# Nada on Cobes, tons of Spannys, and almost Kings



## CaptHarry (Oct 13, 2007)

Went on the hunt Saturday for cobes. Had one of my fly fishing brothas onboard with me. We hunted and hunted for cobes, I'm starting to think I have a hex. Nada. Even found a wayward triple tail running around on the surface, but no cobia. Then a bait ball is spotted, 6wt spanny mac action for as long as we wanted. Moved to another bait ball after wearing out the spanish, but this bait ball was pretty quiet and moving fast, can only mean one thing, something BIG is under it.
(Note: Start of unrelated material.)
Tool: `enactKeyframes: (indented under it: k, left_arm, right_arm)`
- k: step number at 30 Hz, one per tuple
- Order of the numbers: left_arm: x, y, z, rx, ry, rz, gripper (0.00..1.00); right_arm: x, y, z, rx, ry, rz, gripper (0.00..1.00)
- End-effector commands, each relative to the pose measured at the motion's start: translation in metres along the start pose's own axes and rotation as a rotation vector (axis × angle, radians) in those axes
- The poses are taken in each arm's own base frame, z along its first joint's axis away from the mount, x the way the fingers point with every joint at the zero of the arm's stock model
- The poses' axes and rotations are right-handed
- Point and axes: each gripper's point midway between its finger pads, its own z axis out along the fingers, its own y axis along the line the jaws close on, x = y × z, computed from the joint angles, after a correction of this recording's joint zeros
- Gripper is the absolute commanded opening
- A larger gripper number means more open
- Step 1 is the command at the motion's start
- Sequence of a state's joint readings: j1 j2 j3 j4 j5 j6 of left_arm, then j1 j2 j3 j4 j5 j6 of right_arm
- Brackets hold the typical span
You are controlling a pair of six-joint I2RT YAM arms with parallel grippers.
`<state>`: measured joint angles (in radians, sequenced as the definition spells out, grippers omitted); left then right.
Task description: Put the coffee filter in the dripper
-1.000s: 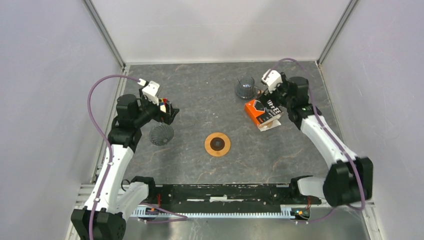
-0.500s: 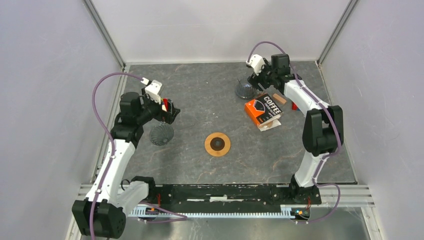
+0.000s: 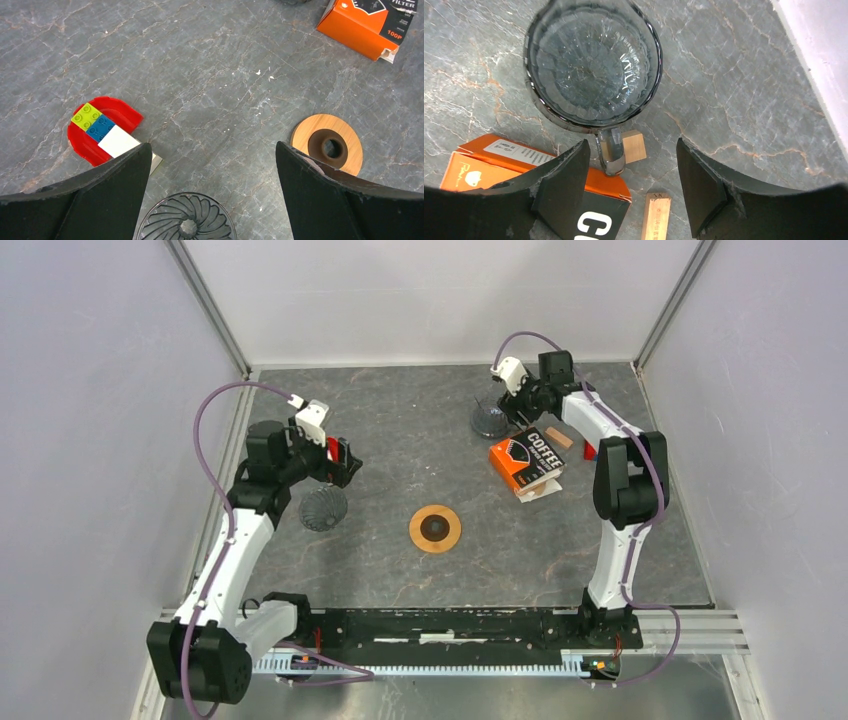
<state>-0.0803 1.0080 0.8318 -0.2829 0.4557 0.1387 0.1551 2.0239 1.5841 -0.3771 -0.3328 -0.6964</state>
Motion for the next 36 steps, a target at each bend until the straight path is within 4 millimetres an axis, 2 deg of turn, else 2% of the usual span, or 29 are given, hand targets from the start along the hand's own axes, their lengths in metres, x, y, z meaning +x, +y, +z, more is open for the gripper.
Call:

Sure enough, a couple of 35-40lb kings came out to play, to bad we had no wire. (My fault) One awesome snake follow to the boat, cast back in, then a bolt of lightning came out from under the school and snatched my fly so fast, I saw it, but never felt it.  Run back in was rough, had to put the eye patch down, but we still hunted for the reds that I had found the weekend before, to not be found 
A short, craptacular vid of some of the action. (I actually left my two good cameras with polarized lenses in the truck)




Oh, heres last weeks on spin. Two quick pics, then back in the water, andthe fly rod back in hand. I was all alone, took everything I had to get in front of them make a cast, repeat. Had 3 eats right in my face, saw them inhale it, but I think the fly pushed out of their mouth as they crushed it. I'd post a pic of the fly, but some king mac is wearing it as jewlery now.  Called a few other folks in on the fish, then towed another boat 2 hours to navy point. I mean these fish litteraly took me right to these guys in trouble, so I obeyed the fish gods and helped them.

















L8, Harry


----------



## asago (Nov 11, 2008)

Awesome video - looks like a great school to get on! I looked for them on Sunday, couldn't find them or the reds  My partner did manage one king though.


----------



## devildog83 (Apr 2, 2009)

That looks like some serious fun!


----------



## captken (Feb 24, 2008)

I liked the video but your choice of music to go with it purely sucks. (IMHO)


----------



## Fly Samurai (Apr 25, 2010)

Really Capt. Ken? I thought it had a good beat and found it easy to dance to, I'd give it a "7"!


----------